# [Data section]
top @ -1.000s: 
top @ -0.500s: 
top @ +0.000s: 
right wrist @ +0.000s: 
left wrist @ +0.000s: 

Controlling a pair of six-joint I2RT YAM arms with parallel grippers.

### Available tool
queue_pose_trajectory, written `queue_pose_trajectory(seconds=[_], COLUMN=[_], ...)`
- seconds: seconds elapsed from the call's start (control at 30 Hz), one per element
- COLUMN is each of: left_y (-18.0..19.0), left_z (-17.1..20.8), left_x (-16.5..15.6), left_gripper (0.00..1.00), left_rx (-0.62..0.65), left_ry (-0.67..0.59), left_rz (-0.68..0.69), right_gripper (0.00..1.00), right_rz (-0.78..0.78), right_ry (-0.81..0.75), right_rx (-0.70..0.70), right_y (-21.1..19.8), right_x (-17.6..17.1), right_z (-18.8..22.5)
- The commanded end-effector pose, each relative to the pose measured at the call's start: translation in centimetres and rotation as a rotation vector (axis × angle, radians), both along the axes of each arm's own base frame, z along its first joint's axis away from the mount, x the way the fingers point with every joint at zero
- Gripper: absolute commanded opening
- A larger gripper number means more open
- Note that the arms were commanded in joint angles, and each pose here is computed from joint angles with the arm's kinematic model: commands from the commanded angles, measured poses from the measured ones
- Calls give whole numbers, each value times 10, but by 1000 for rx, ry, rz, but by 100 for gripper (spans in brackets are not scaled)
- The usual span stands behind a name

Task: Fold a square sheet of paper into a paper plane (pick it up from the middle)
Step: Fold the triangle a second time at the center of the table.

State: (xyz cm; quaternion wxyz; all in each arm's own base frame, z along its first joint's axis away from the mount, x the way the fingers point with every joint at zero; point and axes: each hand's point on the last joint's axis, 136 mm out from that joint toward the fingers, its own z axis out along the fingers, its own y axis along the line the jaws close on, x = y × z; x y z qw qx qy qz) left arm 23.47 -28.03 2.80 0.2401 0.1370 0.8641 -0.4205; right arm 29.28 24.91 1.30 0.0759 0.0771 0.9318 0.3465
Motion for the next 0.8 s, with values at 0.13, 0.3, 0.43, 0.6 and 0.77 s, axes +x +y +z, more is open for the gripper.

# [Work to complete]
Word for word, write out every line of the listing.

# [Answer section]
top @ -1.000s: 
top @ -0.500s: 
top @ +0.000s: 
right wrist @ +0.000s: 
left wrist @ +0.000s: 

Controlling a pair of six-joint I2RT YAM arms with parallel grippers.

### Available tool
queue_pose_trajectory, written `queue_pose_trajectory(seconds=[_], COLUMN=[_], ...)`
- seconds: seconds elapsed from the call's start (control at 30 Hz), one per element
- COLUMN is each of: left_y (-18.0..19.0), left_z (-17.1..20.8), left_x (-16.5..15.6), left_gripper (0.00..1.00), left_rx (-0.62..0.65), left_ry (-0.67..0.59), left_rz (-0.68..0.69), right_gripper (0.00..1.00), right_rz (-0.78..0.78), right_ry (-0.81..0.75), right_rx (-0.70..0.70), right_y (-21.1..19.8), right_x (-17.6..17.1), right_z (-18.8..22.5)
- The commanded end-effector pose, each relative to the pose measured at the call's start: translation in centimetres and rotation as a rotation vector (axis × angle, radians), both along the axes of each arm's own base frame, z along its first joint's axis away from the mount, x the way the fingers point with every joint at zero
- Gripper: absolute commanded opening
- A larger gripper number means more open
- Note that the arms were commanded in joint angles, and each pose here is computed from joint angles with the arm's kinematic model: commands from the commanded angles, measured poses from the measured ones
- Calls give whole numbers, each value times 10, but by 1000 for rx, ry, rz, but by 100 for gripper (spans in brackets are not scaled)
- The usual span stands behind a name

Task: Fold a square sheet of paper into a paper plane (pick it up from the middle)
Step: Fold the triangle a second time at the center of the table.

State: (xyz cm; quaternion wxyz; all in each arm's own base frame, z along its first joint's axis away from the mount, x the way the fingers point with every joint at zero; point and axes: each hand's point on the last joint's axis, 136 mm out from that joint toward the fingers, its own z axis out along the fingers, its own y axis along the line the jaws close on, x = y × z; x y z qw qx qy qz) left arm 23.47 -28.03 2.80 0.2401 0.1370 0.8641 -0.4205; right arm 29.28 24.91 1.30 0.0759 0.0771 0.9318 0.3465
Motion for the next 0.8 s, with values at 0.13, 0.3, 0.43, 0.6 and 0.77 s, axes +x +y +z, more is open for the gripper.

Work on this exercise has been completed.